▶ [What the task asks]: For the data below, restate word for word only the lines from the line containing "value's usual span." through the line containing "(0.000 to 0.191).", both ends included.

▶ [Collected data]:
========

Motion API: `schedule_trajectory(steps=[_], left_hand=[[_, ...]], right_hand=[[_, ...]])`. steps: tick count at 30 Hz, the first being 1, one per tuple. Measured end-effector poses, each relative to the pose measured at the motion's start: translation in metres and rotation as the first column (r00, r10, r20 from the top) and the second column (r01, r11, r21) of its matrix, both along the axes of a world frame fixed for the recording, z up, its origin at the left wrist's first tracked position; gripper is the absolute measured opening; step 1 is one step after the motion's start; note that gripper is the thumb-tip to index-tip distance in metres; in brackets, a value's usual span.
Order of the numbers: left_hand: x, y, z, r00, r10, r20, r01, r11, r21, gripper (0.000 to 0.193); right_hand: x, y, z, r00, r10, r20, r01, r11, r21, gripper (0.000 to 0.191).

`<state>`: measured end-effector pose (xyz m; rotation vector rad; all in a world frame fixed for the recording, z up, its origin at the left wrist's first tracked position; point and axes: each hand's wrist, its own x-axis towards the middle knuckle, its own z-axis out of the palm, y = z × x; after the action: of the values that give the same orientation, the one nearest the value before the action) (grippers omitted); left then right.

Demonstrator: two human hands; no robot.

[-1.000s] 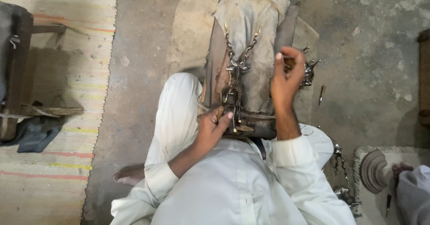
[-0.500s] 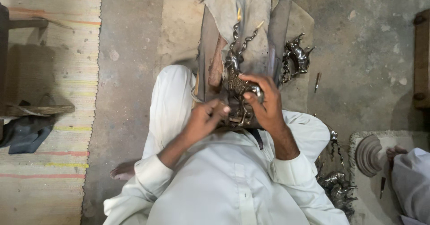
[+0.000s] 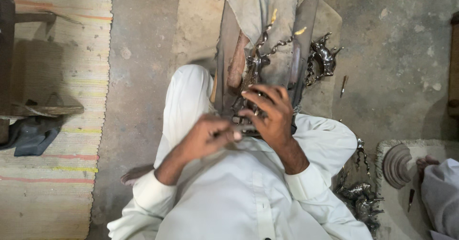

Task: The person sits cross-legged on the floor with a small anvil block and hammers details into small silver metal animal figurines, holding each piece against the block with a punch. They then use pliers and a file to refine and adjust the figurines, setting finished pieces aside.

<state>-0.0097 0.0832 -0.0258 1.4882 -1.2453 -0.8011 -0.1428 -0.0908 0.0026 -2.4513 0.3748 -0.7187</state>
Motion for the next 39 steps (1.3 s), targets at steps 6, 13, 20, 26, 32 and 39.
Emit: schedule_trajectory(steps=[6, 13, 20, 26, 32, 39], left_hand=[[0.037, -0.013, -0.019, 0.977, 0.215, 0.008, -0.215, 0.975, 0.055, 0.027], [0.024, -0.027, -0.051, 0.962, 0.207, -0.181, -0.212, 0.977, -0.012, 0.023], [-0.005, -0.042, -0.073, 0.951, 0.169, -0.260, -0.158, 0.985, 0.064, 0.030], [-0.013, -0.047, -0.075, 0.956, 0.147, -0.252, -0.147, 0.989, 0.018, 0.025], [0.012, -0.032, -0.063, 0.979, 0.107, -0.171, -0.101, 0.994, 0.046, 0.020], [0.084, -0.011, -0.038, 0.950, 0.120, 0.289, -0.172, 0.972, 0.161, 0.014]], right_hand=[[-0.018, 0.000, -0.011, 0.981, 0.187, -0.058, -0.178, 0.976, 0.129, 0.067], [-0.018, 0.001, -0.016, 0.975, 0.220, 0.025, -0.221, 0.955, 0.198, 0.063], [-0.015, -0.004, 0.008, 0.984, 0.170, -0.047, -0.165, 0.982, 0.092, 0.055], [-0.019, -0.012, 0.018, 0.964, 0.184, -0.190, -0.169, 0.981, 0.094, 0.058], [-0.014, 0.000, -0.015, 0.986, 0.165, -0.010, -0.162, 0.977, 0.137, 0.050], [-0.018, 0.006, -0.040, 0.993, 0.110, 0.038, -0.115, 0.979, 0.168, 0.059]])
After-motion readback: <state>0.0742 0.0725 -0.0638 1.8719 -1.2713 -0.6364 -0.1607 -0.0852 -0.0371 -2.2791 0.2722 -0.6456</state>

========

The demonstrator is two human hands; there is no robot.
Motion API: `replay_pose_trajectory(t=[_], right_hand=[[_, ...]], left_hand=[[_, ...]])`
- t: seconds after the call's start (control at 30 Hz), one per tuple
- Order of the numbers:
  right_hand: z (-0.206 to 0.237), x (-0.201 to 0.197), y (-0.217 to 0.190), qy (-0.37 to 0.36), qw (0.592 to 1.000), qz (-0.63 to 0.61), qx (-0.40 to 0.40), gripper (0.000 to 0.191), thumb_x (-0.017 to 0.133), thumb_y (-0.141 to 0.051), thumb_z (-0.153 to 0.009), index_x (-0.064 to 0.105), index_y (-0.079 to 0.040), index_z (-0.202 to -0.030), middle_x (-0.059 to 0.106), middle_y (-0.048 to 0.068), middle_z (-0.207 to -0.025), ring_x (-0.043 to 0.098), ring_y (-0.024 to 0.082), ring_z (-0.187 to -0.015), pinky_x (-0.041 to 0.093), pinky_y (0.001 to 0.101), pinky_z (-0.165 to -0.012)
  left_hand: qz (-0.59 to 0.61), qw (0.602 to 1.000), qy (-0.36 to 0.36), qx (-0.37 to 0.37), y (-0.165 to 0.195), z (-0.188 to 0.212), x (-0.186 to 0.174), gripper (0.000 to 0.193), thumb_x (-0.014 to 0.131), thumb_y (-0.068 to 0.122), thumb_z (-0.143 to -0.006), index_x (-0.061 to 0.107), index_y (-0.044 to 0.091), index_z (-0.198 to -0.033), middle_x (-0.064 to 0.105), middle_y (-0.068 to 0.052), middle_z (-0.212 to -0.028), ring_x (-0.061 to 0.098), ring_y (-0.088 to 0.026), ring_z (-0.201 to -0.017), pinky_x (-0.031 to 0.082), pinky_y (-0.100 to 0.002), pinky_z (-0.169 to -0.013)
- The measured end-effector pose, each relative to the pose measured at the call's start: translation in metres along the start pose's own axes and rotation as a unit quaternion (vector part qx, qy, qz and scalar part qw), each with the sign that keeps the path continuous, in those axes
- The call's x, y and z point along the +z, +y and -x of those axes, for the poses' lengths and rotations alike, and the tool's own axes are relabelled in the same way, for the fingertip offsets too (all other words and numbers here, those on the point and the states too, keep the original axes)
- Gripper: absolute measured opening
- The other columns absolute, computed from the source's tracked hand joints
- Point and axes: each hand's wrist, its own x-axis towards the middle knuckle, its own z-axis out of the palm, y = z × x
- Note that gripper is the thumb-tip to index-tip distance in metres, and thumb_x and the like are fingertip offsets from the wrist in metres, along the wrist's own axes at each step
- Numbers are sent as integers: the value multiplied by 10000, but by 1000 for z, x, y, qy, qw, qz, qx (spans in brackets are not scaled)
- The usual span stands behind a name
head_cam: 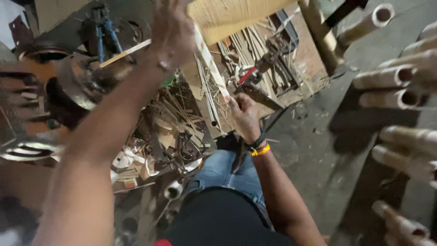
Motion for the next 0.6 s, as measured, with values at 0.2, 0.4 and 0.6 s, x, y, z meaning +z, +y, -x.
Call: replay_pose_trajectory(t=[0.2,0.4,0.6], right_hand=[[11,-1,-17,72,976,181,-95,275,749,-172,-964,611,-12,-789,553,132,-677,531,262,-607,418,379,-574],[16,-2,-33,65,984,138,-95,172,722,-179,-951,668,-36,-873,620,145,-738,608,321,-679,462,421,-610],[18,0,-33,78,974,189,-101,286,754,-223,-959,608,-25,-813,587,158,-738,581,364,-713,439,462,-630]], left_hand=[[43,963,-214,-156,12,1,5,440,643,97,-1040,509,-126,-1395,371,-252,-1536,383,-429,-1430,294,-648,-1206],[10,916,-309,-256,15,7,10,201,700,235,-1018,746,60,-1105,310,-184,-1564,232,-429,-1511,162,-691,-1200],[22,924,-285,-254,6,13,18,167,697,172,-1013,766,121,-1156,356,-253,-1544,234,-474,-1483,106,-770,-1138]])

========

▶ [Answer space]:
Motion API: `schedule_trajectory(steps=[_], left_hand=[[_, ...]], right_hand=[[_, ...]])`. steps: tick count at 30 Hz, the first being 1, one per tuple. Measured end-effector poses, each relative to the pose measured at the motion's start: translation in metres and rotation as the first column (r00, r10, r20 from the top) and the second column (r01, r11, r21) of its matrix, both along the axes of a world frame fixed for the recording, z up, its origin at the left wrist's first tracked position; gripper is the absolute measured opening; step 1 is one step after the motion's start; note that gripper is the thumb-tip to index-tip distance in metres; in brackets, a value's usual span.
Order of the numbers: left_hand: x, y, z, r00, r10, r20, r01, r11, r21, gripper (0.000 to 0.193); right_hand: x, y, z, r00, r10, r20, r01, r11, r21, gripper (0.000 to 0.191).

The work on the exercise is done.